EXERCISE.
Retype only the lines at the head of the records, first through the one with "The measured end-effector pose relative", exactly as written.

BEGIN AVAILABLE DATA

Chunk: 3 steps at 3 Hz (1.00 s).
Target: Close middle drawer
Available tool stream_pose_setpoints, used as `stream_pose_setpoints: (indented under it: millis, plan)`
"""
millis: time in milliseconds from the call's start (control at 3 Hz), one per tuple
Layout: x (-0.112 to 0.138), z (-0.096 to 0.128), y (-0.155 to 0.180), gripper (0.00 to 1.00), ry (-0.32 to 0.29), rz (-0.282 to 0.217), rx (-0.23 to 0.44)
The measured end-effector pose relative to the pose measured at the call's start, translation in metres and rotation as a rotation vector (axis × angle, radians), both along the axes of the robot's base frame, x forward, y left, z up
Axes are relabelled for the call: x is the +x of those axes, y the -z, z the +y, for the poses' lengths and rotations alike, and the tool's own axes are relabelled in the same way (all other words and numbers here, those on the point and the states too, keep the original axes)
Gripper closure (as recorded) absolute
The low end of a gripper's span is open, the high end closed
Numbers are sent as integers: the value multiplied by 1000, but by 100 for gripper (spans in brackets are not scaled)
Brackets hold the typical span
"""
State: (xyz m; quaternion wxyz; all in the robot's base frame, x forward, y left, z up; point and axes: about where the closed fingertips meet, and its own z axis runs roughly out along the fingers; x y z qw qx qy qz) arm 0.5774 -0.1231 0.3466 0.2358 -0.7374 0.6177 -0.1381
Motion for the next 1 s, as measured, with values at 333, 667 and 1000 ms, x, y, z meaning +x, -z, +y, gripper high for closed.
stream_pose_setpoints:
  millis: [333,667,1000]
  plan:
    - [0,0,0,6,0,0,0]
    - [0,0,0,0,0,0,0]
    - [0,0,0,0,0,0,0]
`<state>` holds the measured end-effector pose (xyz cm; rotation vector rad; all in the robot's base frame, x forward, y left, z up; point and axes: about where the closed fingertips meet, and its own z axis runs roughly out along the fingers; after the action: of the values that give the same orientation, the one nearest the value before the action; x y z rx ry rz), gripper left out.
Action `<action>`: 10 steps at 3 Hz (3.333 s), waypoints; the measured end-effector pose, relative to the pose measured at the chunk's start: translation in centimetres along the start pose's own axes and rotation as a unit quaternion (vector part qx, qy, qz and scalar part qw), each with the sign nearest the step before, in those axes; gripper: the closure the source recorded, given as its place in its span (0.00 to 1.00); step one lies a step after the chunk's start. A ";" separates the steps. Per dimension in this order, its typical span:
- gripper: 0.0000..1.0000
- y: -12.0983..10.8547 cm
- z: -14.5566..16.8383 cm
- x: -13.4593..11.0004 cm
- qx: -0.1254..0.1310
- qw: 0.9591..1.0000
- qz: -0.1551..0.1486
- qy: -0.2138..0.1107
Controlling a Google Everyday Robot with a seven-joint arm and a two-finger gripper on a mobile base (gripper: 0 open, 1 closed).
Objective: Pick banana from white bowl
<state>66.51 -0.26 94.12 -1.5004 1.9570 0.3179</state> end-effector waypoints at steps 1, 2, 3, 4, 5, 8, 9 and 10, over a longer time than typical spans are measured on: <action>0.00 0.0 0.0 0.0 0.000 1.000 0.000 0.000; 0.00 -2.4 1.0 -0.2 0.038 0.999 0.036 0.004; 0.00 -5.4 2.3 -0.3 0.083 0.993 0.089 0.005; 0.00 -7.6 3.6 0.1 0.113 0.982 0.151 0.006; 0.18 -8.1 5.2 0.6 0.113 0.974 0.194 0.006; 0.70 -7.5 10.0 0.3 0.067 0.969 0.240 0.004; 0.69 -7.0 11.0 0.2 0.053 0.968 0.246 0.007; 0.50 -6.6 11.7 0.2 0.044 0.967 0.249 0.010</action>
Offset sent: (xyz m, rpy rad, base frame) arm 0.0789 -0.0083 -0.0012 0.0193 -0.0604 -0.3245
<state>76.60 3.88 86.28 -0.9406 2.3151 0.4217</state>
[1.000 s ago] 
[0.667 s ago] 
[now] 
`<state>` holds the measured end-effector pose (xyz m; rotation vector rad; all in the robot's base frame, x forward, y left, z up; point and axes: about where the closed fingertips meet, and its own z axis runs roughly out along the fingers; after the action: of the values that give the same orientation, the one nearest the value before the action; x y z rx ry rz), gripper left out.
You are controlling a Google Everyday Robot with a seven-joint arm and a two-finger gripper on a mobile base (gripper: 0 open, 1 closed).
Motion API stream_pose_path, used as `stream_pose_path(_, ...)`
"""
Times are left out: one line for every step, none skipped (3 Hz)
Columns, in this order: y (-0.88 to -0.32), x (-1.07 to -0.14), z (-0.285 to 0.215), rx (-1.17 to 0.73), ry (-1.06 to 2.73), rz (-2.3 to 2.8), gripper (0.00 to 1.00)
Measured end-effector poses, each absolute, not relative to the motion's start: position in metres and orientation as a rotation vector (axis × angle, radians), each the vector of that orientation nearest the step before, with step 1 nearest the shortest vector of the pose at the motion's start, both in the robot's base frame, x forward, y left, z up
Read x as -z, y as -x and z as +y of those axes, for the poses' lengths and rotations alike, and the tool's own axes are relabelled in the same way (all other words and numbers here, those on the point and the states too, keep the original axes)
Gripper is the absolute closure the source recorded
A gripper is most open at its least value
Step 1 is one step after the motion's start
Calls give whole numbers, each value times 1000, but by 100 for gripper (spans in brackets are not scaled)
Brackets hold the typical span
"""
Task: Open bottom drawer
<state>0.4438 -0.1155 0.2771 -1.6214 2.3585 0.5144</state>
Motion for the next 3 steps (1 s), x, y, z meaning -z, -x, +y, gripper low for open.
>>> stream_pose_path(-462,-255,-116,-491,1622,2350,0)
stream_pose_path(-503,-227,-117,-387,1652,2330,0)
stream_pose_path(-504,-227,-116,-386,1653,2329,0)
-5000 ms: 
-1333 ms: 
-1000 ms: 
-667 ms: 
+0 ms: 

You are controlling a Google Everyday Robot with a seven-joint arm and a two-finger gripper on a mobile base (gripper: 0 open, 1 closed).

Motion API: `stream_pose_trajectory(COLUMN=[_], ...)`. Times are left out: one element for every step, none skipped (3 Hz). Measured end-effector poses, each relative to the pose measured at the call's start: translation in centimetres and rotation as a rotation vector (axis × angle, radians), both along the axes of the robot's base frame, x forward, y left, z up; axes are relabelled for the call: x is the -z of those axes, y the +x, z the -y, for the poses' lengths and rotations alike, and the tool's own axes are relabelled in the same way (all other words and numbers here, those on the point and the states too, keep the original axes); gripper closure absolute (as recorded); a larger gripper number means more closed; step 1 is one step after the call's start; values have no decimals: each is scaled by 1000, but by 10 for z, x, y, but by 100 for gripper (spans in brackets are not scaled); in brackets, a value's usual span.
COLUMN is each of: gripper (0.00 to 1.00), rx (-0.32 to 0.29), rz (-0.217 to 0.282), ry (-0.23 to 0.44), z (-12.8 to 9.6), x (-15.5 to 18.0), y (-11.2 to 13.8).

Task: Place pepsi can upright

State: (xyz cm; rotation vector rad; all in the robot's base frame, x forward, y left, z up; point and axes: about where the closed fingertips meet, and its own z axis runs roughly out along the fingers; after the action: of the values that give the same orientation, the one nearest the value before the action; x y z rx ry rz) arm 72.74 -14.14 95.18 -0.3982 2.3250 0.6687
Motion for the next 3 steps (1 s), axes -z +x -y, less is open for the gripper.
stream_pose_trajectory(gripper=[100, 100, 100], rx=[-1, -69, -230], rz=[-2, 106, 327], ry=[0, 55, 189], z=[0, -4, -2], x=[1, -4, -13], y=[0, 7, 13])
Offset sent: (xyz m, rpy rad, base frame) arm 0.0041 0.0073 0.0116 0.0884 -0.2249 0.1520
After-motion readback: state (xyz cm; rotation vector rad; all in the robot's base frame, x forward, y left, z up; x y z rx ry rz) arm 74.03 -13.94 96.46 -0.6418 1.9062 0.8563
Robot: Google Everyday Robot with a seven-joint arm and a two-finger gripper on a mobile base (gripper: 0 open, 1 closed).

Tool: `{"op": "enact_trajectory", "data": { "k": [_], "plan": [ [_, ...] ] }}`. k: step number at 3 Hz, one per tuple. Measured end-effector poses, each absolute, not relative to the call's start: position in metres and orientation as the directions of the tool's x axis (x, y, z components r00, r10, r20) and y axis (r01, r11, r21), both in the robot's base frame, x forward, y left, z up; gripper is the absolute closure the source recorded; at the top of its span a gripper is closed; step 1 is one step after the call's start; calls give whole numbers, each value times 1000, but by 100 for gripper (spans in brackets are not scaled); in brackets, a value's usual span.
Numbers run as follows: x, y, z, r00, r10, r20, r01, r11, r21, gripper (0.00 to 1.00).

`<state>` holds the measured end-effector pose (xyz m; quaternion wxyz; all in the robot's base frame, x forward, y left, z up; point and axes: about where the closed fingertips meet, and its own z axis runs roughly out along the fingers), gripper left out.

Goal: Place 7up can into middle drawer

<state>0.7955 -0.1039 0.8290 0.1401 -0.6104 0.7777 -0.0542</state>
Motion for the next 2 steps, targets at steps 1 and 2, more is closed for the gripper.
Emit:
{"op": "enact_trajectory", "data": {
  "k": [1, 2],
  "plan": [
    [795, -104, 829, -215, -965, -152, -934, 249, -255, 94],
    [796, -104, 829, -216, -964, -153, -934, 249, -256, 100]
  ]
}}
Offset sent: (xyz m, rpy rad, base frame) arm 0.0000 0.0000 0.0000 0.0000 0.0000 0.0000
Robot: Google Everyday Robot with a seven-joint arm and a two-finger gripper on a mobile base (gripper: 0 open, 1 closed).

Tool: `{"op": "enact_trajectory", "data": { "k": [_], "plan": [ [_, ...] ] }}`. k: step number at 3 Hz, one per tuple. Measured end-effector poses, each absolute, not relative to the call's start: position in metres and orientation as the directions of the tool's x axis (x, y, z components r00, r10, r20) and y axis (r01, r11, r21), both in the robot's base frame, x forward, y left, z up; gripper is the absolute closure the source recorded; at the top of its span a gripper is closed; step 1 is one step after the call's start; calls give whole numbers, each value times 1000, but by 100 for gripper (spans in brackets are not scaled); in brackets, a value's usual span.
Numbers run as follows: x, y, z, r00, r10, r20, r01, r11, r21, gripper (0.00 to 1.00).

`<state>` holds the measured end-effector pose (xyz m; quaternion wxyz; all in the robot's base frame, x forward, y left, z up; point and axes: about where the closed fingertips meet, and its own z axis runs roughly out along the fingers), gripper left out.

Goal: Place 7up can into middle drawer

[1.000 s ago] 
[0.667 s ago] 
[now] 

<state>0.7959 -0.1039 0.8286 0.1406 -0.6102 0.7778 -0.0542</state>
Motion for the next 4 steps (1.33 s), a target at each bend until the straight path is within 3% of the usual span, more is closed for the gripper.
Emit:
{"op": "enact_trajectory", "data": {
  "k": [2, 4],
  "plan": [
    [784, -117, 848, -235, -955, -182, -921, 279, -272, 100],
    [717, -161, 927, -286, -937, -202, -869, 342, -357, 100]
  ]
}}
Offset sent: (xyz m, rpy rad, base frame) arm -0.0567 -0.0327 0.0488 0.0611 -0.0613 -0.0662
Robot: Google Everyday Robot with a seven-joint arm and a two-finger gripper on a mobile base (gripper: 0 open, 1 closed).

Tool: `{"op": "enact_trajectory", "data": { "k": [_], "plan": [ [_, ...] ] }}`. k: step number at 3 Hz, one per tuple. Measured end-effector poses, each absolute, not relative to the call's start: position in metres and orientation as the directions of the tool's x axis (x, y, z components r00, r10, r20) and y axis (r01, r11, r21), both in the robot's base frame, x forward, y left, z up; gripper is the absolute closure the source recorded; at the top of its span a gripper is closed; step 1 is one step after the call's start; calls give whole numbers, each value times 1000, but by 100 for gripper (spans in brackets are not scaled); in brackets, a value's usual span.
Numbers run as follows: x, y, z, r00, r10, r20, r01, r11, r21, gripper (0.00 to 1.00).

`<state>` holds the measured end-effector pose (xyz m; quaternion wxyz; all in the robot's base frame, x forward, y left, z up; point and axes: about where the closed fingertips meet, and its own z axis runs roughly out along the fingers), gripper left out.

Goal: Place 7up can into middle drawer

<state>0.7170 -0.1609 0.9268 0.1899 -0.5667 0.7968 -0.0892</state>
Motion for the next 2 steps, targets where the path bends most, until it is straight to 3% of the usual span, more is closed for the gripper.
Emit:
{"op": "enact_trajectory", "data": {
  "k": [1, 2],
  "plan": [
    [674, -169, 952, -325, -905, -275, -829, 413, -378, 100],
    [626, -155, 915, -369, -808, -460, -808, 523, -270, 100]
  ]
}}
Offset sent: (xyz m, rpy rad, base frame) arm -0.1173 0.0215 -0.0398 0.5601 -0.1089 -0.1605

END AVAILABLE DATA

ANSWER FOR THIS EXERCISE.
Chunk: 3 steps at 3 Hz (1.00 s).
Target: Close middle drawer
Available tool stream_pose_setpoints, used as `stream_pose_setpoints: (indented under it: millis, plan)`
"""
millis: time in milliseconds from the call's start (control at 3 Hz), one per tuple
Layout: x (-0.112 to 0.138), z (-0.096 to 0.128), y (-0.155 to 0.180), gripper (0.00 to 1.00), ry (-0.32 to 0.29), rz (-0.282 to 0.217), rx (-0.23 to 0.44)
The measured end-effector pose relative to the pose measured at the call's start, translation in metres and rotation as a rotation vector (axis × angle, radians), both along the axes of the robot's base frame, x forward, y left, z up

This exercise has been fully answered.